Read Joy in the Morning Page 11


  ‘Intensely, sir.’

  ‘A tough bird like him? Practically a bucko mate of a tramp steamer?’

  ‘Even bucko mates stand in awe of the captains of their vessels, sir.’

  ‘Well, you absolutely astound me. I should have thought that if ever there was a bimbo who was master in his own home, that bimbo was Percival, Lord Worplesdon.’

  ‘I am inclined to doubt whether the gentleman exists who could be master in a home that contained her ladyship, sir.’

  ‘Perhaps you’re right.’

  ‘Yes, sir.’

  I breathed deeply. For the first time since Boko had outlined the night’s programme, I was conscious of a relaxation of the strain. It would be paltering with the truth to say that even now Bertram Wooster looked forward with any actual relish to busting that scullery window, but it was stimulating to feel that the action was likely to produce solid results.
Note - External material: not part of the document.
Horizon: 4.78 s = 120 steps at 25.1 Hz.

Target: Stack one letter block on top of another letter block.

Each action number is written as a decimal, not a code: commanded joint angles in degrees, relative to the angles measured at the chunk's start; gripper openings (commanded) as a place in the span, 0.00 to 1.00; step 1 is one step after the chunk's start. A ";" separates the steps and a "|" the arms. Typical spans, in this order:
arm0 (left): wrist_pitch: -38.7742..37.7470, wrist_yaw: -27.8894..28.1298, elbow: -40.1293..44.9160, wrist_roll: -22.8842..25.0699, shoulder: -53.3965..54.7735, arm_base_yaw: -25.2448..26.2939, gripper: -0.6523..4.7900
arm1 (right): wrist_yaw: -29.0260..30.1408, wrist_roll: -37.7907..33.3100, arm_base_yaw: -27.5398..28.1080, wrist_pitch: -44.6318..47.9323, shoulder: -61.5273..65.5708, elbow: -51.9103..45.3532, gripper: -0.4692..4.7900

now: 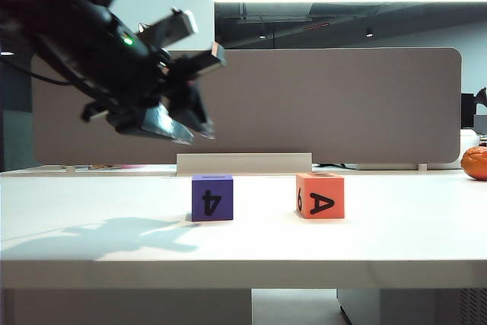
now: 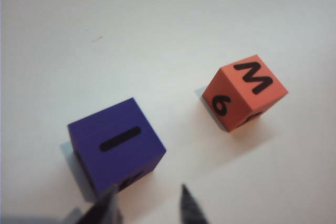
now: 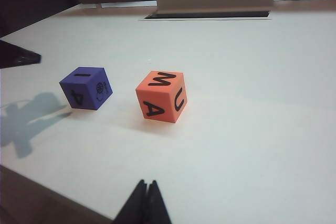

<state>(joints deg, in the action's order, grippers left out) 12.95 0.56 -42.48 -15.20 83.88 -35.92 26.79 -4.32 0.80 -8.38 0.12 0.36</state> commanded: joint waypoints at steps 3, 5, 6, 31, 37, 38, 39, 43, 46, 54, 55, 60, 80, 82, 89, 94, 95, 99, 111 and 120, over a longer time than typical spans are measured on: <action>0.90 5.07 -3.26 -3.45 4.24 -1.44 0.66 | -0.11 -0.17 -0.02 0.92 -0.07 -0.24 0.09; 0.92 8.61 -4.20 -3.98 5.42 -2.27 0.82 | -0.09 -0.17 -0.02 0.90 -0.07 -0.24 0.09; 0.92 10.38 -4.63 -4.52 5.92 -2.62 0.90 | -0.07 -0.17 -0.02 0.92 -0.07 -0.24 0.09; 4.66 18.73 -6.82 -12.66 17.35 -4.76 0.82 | 0.28 -0.20 -0.04 0.92 -0.07 -0.24 0.09; 7.80 18.73 -6.86 -12.66 17.35 -4.76 0.48 | 0.35 -0.20 -0.04 0.90 -0.07 -0.24 0.09; 8.04 18.71 -6.86 -12.63 17.35 -4.76 0.46 | 0.35 -0.20 -0.04 0.90 -0.07 -0.24 0.09; 8.37 18.71 -6.86 -12.63 17.33 -4.76 0.45 | 0.33 -0.20 -0.02 0.92 -0.07 -0.24 0.09; 9.64 18.21 -6.88 -12.24 17.25 -4.76 0.45 | 0.33 -0.20 -0.04 0.90 -0.07 -0.24 0.09; 9.77 17.49 -6.88 -12.22 17.20 -4.76 0.45 | 0.35 -0.22 -0.04 0.90 -0.07 -0.24 0.09; 9.25 15.80 -11.91 3.06 17.20 -4.33 1.00 | 0.33 -0.20 -0.04 0.90 -0.07 -0.24 0.09; 8.61 15.91 -12.74 5.27 17.20 -4.28 1.00 | 0.35 -0.20 -0.04 0.87 -0.07 -0.24 0.09; 1.07 6.99 -19.17 8.72 17.25 -0.04 1.00 | 0.35 -0.20 -0.04 0.87 -0.07 -0.24 0.09; -4.07 -22.29 -27.71 22.75 19.63 14.93 1.00 | 0.28 -0.20 -0.02 0.83 -0.04 -0.24 0.09; -3.80 -23.19 -28.94 22.73 21.35 14.95 1.00 | 0.28 -0.20 -0.02 0.81 -0.04 -0.24 0.09; -9.44 -26.86 -40.48 23.19 32.33 15.32 1.00 | 0.31 -0.20 -0.02 0.76 -0.04 -0.24 0.09; -23.89 -27.47 -50.42 32.15 37.79 15.32 1.00 | 0.33 -0.20 -0.02 0.74 -0.04 -0.24 0.09; -25.51 -27.45 -51.93 33.24 38.56 15.30 1.00 | 0.31 -0.20 -0.02 0.72 -0.04 -0.24 0.09; -26.97 -27.56 -55.49 33.90 40.33 15.67 1.00 | 0.31 -0.20 -0.02 0.72 -0.04 -0.24 0.09; -27.12 -29.35 -56.06 39.19 42.66 15.67 1.00 | 0.33 -0.20 -0.02 0.68 -0.02 -0.24 0.09; -27.30 -28.20 -56.02 38.49 44.85 15.23 0.78 | 0.28 -0.20 -0.04 0.66 0.00 -0.24 0.09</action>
<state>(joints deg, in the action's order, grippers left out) -14.39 -27.81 -98.37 23.73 128.73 -20.56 27.05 -4.47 0.78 -8.49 0.12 0.36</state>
  ‘Then you think this scheme of Boko’s will drag home the gravy?’

  ‘Quite conceivably, sir.’

  ‘That’s a comfort.’

  ‘On the other hand—’

  ‘Oh, golly, Jeeves. What’s wrong now?’

  ‘I was merely about to say that Mr Fittleworth has selected a somewhat unfortunate moment for his enterprise, sir. It tends to clash with his lordship’s arrangements.’

  ‘How do you mean?’

  ‘By an unfortunate coincidence, his lordship will in a few moments from now be proceeding to the potting shed to confer with Mr Chichester Clam.’

  ‘Chichester Clam?’

  ‘Yes, sir.’

  I shook the head.

  ‘I think the strain to which I have been subjected must have affected my hearing. You sound to me just as if you were saying Chichester Clam.’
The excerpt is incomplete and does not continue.